说到此,眼见甘宁等人站住,不由的胆气一壮,又道“吾等白日海上遭遇暴雨,舰船崩坏,如是尔等能将吾等送回军中,汝等不知情况下,伤我士卒之事,便一笔勾销。吾等亦有重金相谢。便是想要图个出身,自也能满足于你。阁下可三思之。”
甘宁静静的立在原地,也不打断,直待他说完,方才问道“汝即为魏臣,唤作何名,可速报来。”
那人傲然道“某乃魏国大都督司马懿之弟,唤作司马进地便是。汝若识时务,便速速为吾安排船只,送某等离去,自不会少了尔等的好处,强过在这海上讨生。”说话间,却是将甘宁等人当做海盗了。

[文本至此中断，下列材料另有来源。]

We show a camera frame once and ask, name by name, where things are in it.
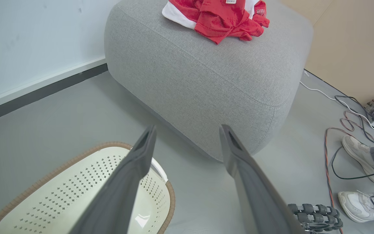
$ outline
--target basket rim
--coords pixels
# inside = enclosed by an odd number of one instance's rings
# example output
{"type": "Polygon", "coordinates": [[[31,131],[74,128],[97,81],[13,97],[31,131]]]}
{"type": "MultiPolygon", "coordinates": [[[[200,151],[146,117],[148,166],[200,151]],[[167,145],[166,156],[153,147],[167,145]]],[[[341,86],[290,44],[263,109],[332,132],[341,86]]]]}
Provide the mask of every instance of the basket rim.
{"type": "MultiPolygon", "coordinates": [[[[120,148],[125,148],[127,150],[131,150],[132,146],[123,142],[106,142],[103,144],[100,144],[96,147],[93,147],[84,153],[70,159],[69,161],[65,162],[62,166],[59,166],[52,172],[48,173],[46,176],[44,176],[42,179],[38,180],[35,182],[33,185],[31,185],[30,188],[27,188],[22,194],[18,195],[16,198],[14,198],[7,206],[5,206],[1,211],[0,211],[0,222],[1,220],[9,213],[11,212],[15,207],[17,207],[21,202],[23,202],[28,196],[30,196],[32,193],[37,191],[37,189],[41,188],[43,185],[45,185],[48,181],[53,179],[55,176],[60,174],[61,172],[65,171],[69,167],[73,166],[74,164],[78,163],[82,159],[88,157],[89,155],[102,150],[104,148],[108,147],[120,147],[120,148]]],[[[161,228],[158,230],[157,234],[163,234],[164,231],[167,229],[169,222],[172,219],[172,216],[174,215],[174,210],[175,210],[175,193],[174,189],[172,188],[172,185],[169,181],[165,183],[168,192],[169,192],[169,199],[170,199],[170,205],[169,205],[169,211],[168,215],[161,225],[161,228]]]]}

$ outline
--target white cable
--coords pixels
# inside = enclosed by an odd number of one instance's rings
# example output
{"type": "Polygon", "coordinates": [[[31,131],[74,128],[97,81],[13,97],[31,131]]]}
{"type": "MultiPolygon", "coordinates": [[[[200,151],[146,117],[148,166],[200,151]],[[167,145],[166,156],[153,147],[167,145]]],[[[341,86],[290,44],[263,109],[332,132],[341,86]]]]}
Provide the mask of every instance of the white cable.
{"type": "MultiPolygon", "coordinates": [[[[309,89],[309,90],[318,91],[318,92],[322,93],[324,96],[326,96],[326,97],[327,97],[328,99],[330,99],[330,100],[337,101],[337,100],[334,99],[334,98],[330,98],[328,95],[326,95],[324,92],[322,92],[322,91],[319,90],[319,89],[310,89],[310,88],[308,88],[304,83],[302,83],[301,81],[300,81],[300,84],[302,84],[304,87],[306,87],[306,88],[309,89]]],[[[356,112],[352,111],[352,110],[350,109],[349,105],[347,105],[345,102],[343,102],[343,101],[340,101],[340,102],[343,103],[343,104],[346,106],[346,108],[348,108],[349,111],[351,111],[353,114],[358,115],[358,116],[362,117],[363,119],[365,119],[365,120],[368,122],[369,126],[374,130],[374,127],[371,125],[371,123],[370,123],[370,121],[368,120],[368,118],[366,118],[365,116],[363,116],[363,115],[361,115],[361,114],[359,114],[359,113],[356,113],[356,112]]]]}

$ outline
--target white laundry basket
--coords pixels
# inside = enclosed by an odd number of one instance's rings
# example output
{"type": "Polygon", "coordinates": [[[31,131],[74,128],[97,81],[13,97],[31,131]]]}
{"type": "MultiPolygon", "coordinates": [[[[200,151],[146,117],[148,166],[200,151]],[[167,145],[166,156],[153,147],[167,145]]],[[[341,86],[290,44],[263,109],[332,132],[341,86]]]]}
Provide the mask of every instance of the white laundry basket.
{"type": "MultiPolygon", "coordinates": [[[[46,175],[0,212],[0,234],[67,234],[131,146],[108,142],[46,175]]],[[[140,181],[129,234],[162,234],[175,209],[171,183],[155,159],[140,181]]]]}

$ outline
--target shoe
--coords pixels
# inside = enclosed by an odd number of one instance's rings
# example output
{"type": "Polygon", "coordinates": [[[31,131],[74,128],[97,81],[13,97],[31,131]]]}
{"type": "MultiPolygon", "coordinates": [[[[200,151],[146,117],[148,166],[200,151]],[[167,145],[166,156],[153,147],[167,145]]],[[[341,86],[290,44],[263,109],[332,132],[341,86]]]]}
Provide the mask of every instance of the shoe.
{"type": "MultiPolygon", "coordinates": [[[[342,143],[346,152],[362,165],[366,175],[374,174],[374,160],[370,154],[370,147],[349,135],[343,137],[342,143]]],[[[368,178],[374,182],[374,176],[368,178]]]]}
{"type": "Polygon", "coordinates": [[[364,223],[374,221],[374,205],[370,201],[373,195],[374,193],[339,192],[338,197],[347,216],[357,223],[364,223]]]}

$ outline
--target gray fabric pouf
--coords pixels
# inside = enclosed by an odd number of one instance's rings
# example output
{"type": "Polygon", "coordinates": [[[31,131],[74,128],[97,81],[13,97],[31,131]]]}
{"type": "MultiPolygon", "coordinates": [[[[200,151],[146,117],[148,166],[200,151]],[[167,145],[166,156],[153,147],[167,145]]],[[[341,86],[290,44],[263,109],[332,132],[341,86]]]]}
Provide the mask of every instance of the gray fabric pouf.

甘宁仰天大笑,笑声高亢中,却是陡然收住。大喝道“好个司马懿之弟,好个司马进。嘿嘿,当真是天堂有路你不走,地狱无门自投来。那司马懿如今可是已去了倭国吗?怎的却是不管你这兄弟了?”
司马进大惊,厉声喝道“你等究竟是何人?为何知晓家兄行踪?”甘宁大笑道“小儿听真,你家爷爷便是大汉海军大都督,甘宁甘兴霸是也。今日合该你落入爷爷之手,便将头颅送了来,与咱请功吧。”
司马进大骇,如何想到在这里竟也能碰上汉军,闻听甘宁之言,已是知晓不能善了了。当下喝令众魏军,并力向前,来战甘宁。
甘宁大笑声中,身形忽动,铜铃声哗楞楞作响中,一个身影如同疯虎一般,已是挥刀撞入人群之中,众汉军同时发喊,各挺短刃上前围杀。
魏军历经暴风雨之变,早已是手足无力,且又是半日未食,如何挡得住这般猛汉。尤以甘宁一把大刀,舞动起来,直似杀神降世,铜铃声乱人心神,铃音未绝之际,已是被他纷纷砍倒。
司马进心中惊骇,眼见甘宁翻翻滚滚,已是直杀进来,料知无有幸理。当下奋起勇气,提起大刀便向甘宁砍来,刀光闪烁之间,但见甘宁满面狰狞,目中杀气盈天,不由得手足便有些酥软。
甘宁眼见司马进挥刀来攻,先是将刀向右一挥,将一个最近的魏军斩毙,随之顺势回刀,向着司马进大刀迎去,但闻一声大响,伴随着司马进一声惊呼,夜空中蓦然划过一道亮光,却是司马进的大刀,已是被甘宁一招磕
司马进肝胆俱裂,只觉双臂发麻,耳中阵阵长鸣。他虽握有大刀,却实是武艺有限。司马家,司马懿这一辈之人,俱为文官,便是略有武艺,也不过是空架子而已。真正武勇的却要数第三代之人,当日被陈泰一枪刺死的那个司马坊,便是其中的佼佼者。只是因着是外门子弟,才被派出去巡视,不料一身功夫未经施展,便已魂丧冥泉。
这司马进却实是空有一副身架子,全然不是战阵争战的料子。此番随着司马懿外逃,便一心想着要到外族之地,炫耀一番,这才寻了一把大刀,却是在船沉之际,都未舍得丢掉,哪知在此,却被甘宁只是一刀,便是底细尽露。
此时神色惊慌至极,不断后退。甘宁哈哈大笑,使刀指着他不屑道“某见你使动这么一把长刃,尚以为颇堪一战。哪知竟是如此一个窝囊货,直叫人笑煞。司马懿便只你们这些个兄弟,若是不败,倒真没天理了。小儿,你活于世上也是丢人,某便来成全于你吧。”话落,已是挺刀纵身而起,直往司马进砍来。
刀光崭亮,如同天边地闪电,利刃破空之声咻咻,铜铃一阵大响,司马进一颗六阳魁首,已是冲天而起。腔子中的鲜血,激射而出,直窜起三尺来高。无头的尸身,双手向空一阵乱挥,已是噗通一声,栽倒于地。